→ Description of the task:
Print the listing below exactly, leaving nothing out.

###

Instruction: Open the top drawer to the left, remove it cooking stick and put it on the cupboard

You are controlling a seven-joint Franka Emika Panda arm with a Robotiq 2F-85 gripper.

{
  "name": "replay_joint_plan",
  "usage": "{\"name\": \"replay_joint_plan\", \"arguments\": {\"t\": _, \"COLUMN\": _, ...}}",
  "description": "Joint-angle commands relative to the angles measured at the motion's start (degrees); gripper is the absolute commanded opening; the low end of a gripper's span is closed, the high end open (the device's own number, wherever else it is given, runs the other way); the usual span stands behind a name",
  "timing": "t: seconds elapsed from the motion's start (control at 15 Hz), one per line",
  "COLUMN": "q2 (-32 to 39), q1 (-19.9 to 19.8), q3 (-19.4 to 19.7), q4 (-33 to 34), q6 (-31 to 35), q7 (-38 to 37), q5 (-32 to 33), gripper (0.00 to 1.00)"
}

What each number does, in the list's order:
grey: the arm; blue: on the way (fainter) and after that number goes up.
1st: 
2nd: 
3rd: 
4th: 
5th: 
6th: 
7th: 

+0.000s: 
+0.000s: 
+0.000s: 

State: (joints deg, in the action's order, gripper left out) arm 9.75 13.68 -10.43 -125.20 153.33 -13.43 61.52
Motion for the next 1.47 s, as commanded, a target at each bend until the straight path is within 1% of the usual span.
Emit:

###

→ Exercise solution:
Instruction: Open the top drawer to the left, remove it cooking stick and put it on the cupboard

You are controlling a seven-joint Franka Emika Panda arm with a Robotiq 2F-85 gripper.

{
  "name": "replay_joint_plan",
  "usage": "{\"name\": \"replay_joint_plan\", \"arguments\": {\"t\": _, \"COLUMN\": _, ...}}",
  "description": "Joint-angle commands relative to the angles measured at the motion's start (degrees); gripper is the absolute commanded opening; the low end of a gripper's span is closed, the high end open (the device's own number, wherever else it is given, runs the other way); the usual span stands behind a name",
  "timing": "t: seconds elapsed from the motion's start (control at 15 Hz), one per line",
  "COLUMN": "q2 (-32 to 39), q1 (-19.9 to 19.8), q3 (-19.4 to 19.7), q4 (-33 to 34), q6 (-31 to 35), q7 (-38 to 37), q5 (-32 to 33), gripper (0.00 to 1.00)"
}

What each number does, in the list's order:
grey: the arm; blue: on the way (fainter) and after that number goes up.
1st: 
2nd: 
3rd: 
4th: 
5th: 
6th: 
7th: 

+0.000s: 
+0.000s: 
+0.000s: 

State: (joints deg, in the action's order, gripper left out) arm 9.75 13.68 -10.43 -125.20 153.33 -13.43 61.52
Motion for the next 1.47 s, as commanded, a target at each bend until the straight path is within 1% of the usual span.
Emit:

That completes the response to the exercise.